Paklin extended his hand, Mashurina looked at him severely and
extended her own.
"If you really want to know my name," she said with the same
expression of severity on her face, "I am called Fiekla."
"And I, Pemien," Ostrodumov added in his bass voice.
"How very instructive! Then tell me, 0h Fiekla! and you, Oh Pemien!
why you are so unfriendly, so persistently unfriendly to me when I--"
"Mashurina thinks," Ostrodumov interrupted him, "and not only
Mashurina, that you are not to be depended upon, because you always
laugh at everything."
Paklin turned round on his heels.
"That is the usual mistake people make about me, my dear Pemien! In
the first place, I am not always laughing, and even if I were, that is no
reason why you should not trust me. In the second, I have been flattered
with your confidence on more than one occasion before now, a
convincing proof of my trustworthiness. I am an honest man, my dear
Pemien."
Ostrodumov muttered something between his teeth, but Paklin
continued without the slightest trace of a smile on his face.
"No, I am not always laughing!

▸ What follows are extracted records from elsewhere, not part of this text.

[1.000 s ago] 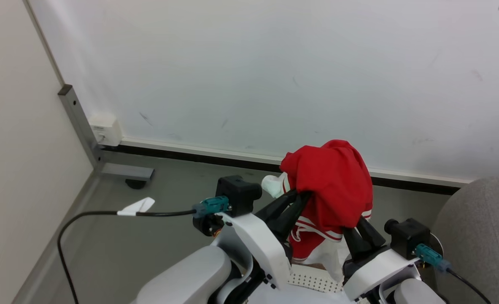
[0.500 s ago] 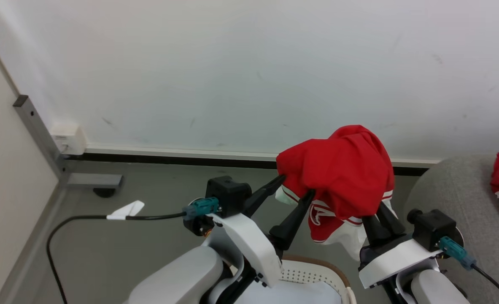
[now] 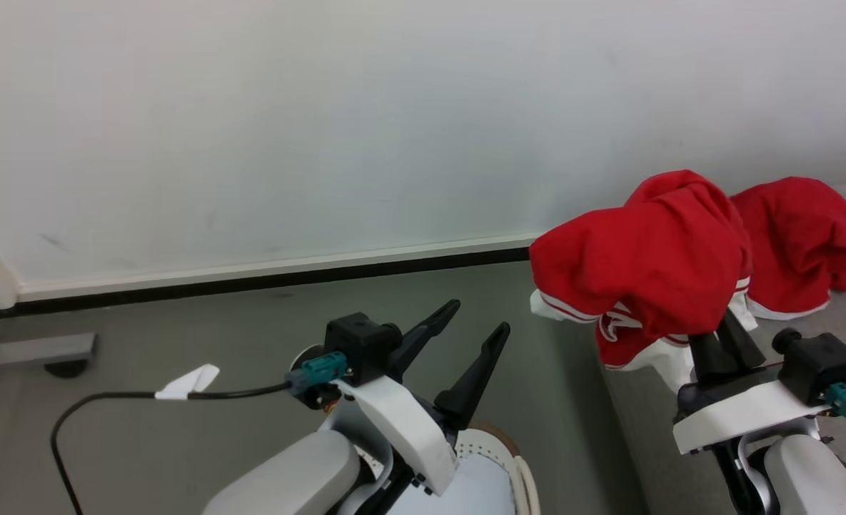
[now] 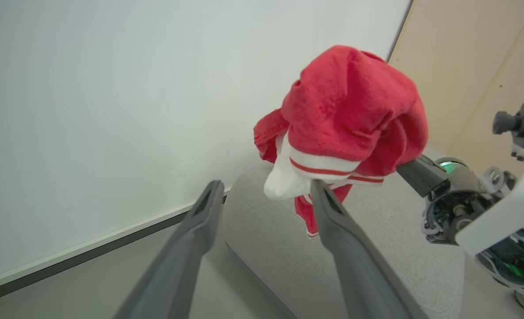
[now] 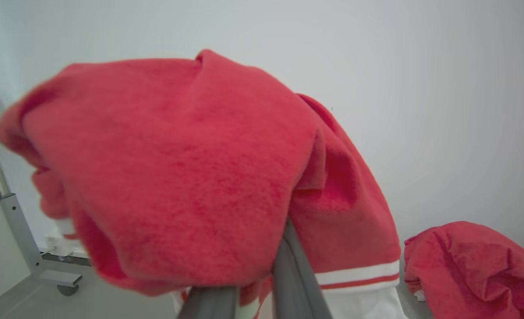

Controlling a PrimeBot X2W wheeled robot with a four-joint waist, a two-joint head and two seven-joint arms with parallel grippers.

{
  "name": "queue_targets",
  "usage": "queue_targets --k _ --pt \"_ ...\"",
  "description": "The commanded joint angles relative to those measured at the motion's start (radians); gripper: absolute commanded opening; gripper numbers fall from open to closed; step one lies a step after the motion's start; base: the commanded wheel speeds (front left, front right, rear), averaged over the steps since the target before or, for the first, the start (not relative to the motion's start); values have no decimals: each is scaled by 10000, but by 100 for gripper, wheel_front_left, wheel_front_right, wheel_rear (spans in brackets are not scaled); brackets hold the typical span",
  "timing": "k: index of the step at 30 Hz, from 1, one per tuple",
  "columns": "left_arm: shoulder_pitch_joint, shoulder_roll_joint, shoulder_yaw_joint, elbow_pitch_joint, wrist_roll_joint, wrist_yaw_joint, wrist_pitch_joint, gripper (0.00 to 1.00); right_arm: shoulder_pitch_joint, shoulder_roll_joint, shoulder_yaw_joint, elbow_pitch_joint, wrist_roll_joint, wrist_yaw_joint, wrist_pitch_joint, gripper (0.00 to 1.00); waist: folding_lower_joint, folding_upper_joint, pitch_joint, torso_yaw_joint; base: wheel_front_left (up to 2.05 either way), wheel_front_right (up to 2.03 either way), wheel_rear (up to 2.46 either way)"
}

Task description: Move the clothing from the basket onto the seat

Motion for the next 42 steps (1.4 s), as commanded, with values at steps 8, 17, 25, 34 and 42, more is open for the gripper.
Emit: queue_targets --k 8,17,25,34,42 --pt "27 283 5 -212 437 29 -280 100 492 -87 -955 -906 -339 -23 168 0 -1 -1 618 -1573 0 0 0" --pt "161 414 -79 -297 546 -141 -464 100 932 138 -1425 -1608 -497 -23 352 0 -1 -1 865 -2581 0 0 0" --pt "192 323 -203 -206 634 -186 -526 100 1057 198 -1524 -1776 -520 -23 393 0 -1 -1 909 -2910 0 0 0" --pt "-15 304 -265 -225 692 -282 -528 100 889 31 -1849 -1872 -495 -23 441 0 -1 -1 1112 -2661 0 0 0" --pt "-491 653 -93 -504 805 -334 -373 100 178 -455 -2678 -2223 -526 -23 843 0 -1 -1 1898 -2214 0 0 0"
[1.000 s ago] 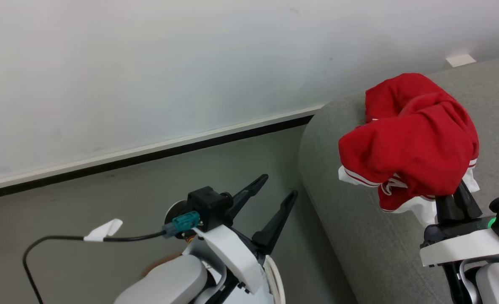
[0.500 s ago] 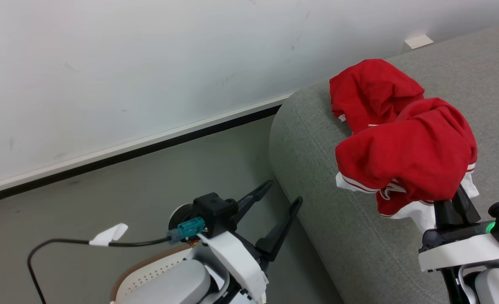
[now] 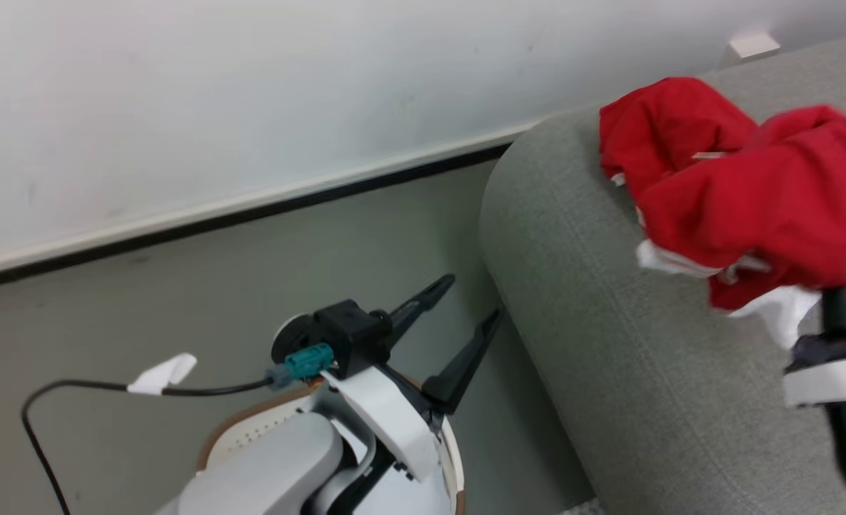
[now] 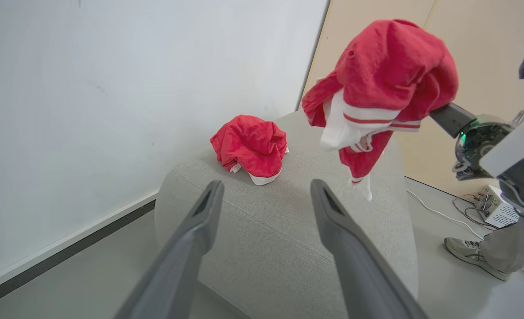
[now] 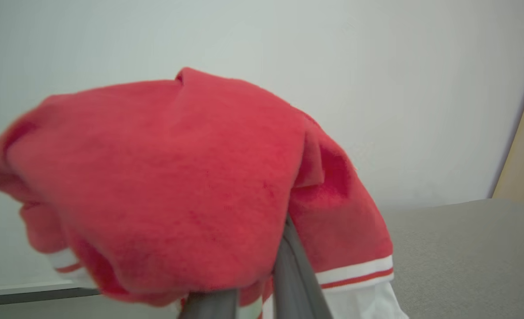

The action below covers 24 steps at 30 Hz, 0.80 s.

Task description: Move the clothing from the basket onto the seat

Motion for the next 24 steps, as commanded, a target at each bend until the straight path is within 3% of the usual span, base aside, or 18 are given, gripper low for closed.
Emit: queue_targets --k 1,13,24 --pt "-153 118 36 -110 126 -18 51 100 -353 -200 -244 -151 29 -23 131 0 -1 -1 396 237 0 0 0" --pt "-960 788 256 -779 395 -68 460 100 -2115 -1353 -2273 -255 41 -23 1526 0 -1 -1 2444 1001 0 0 0" --pt "-1810 1215 682 -1194 508 -152 483 100 -3567 -2159 -4123 1322 -81 -23 2745 0 -1 -1 4274 1701 0 0 0"
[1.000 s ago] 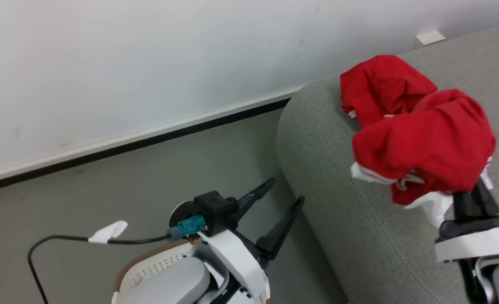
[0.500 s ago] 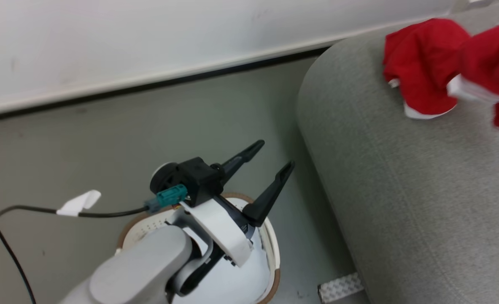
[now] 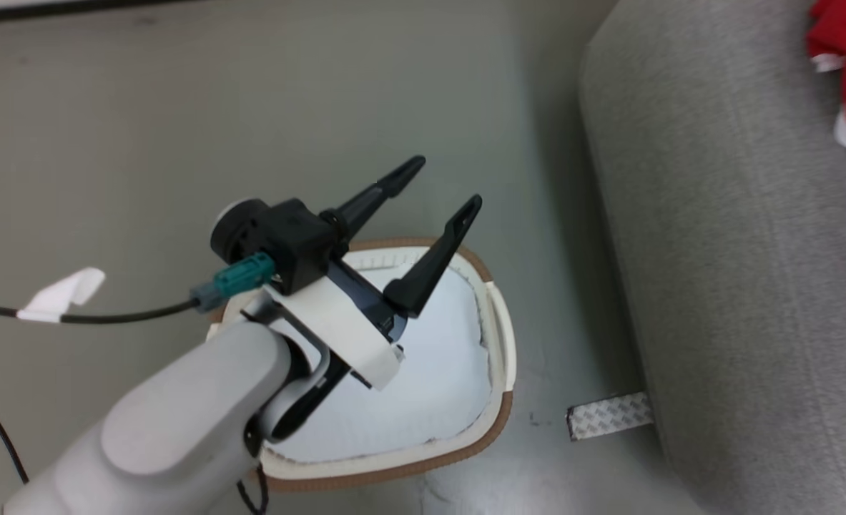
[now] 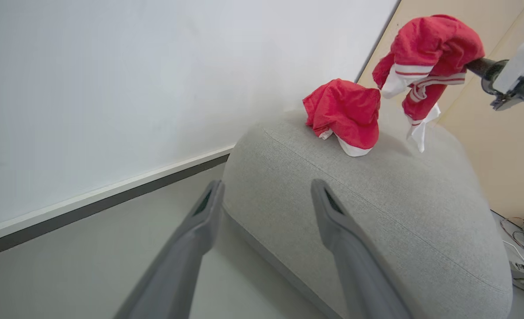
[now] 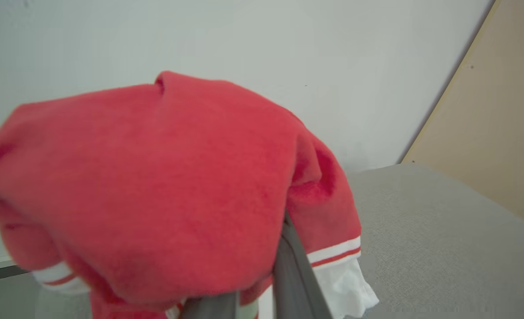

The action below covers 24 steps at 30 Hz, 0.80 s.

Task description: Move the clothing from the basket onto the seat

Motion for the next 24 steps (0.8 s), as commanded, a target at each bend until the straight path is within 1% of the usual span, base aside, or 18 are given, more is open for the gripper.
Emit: queue_targets --k 1,5,9,15,18,20,22,23,24 --pt "-154 94 51 -21 80 -32 -43 100 -179 -76 -121 201 48 -23 58 0 -3 0 495 326 0 0 0" --pt "-404 129 168 -52 120 -69 -81 100 -469 -489 -430 1234 -130 -23 374 0 -3 0 971 510 0 0 0" --pt "-593 116 203 -24 172 -173 -163 100 -643 -857 -526 2289 -283 -23 987 0 -3 0 1295 688 0 0 0" --pt "-687 18 230 161 172 -245 -315 100 -713 -1273 68 3213 -501 -23 1788 0 -3 0 1432 819 0 0 0" --pt "-676 -29 208 236 167 -287 -377 100 -719 -1328 247 3620 -586 -23 2458 0 -3 0 1396 842 0 0 0" --pt "-664 -57 206 309 151 -297 -424 100 -741 -1366 164 3771 -611 -23 2641 0 -3 0 1344 867 0 0 0" --pt "-617 -97 202 381 117 -317 -473 100 -685 -1356 162 3818 -642 -23 2712 45 -3 0 1250 883 0 0 0" --pt "-583 -112 205 426 96 -320 -491 100 -663 -1322 203 3789 -629 -23 2689 91 -3 0 1193 877 0 0 0" --pt "-544 -128 198 463 73 -318 -499 100 -622 -1271 275 3759 -571 -23 2747 100 -3 0 1134 871 0 0 0"
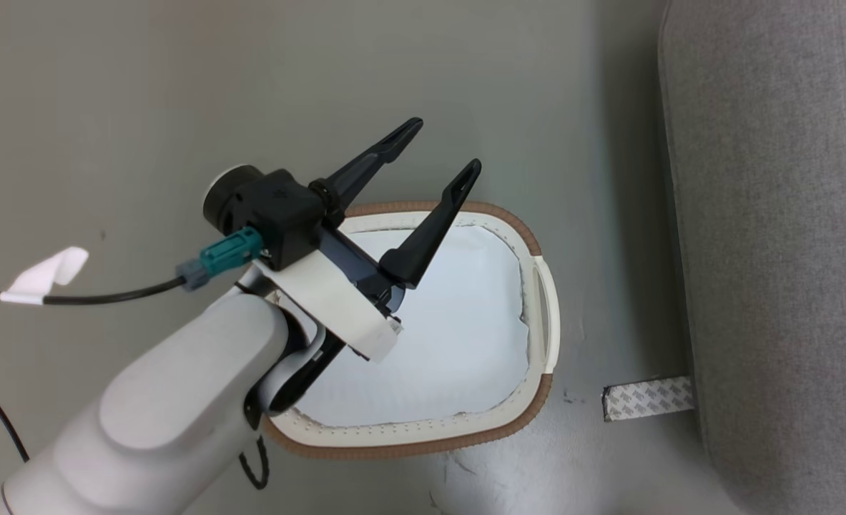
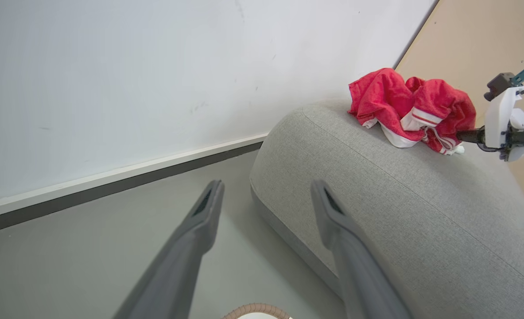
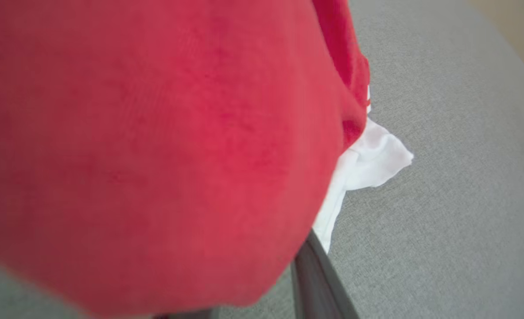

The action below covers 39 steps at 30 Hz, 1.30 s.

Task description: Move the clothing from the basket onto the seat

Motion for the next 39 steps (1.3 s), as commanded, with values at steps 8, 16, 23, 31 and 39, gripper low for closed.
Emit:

I am not at all a cheerful person. You
have only to look at me!"
Ostrodumov looked at him. And really, when Paklin was not laughing,
when he was silent, his face assumed a dejected, almost scared
expression; it became funny and rather sarcastic only when he opened
his lips. Ostrodumov did not say anything, however, and Paklin turned
to Mashurina again.
"Well? And how are your studies getting on? Have you made any
progress in your truly philanthropical art? Is it very hard to help an
inexperienced citizen on his first appearance in this world?
"It is not at all hard if he happens to be no bigger than you are!"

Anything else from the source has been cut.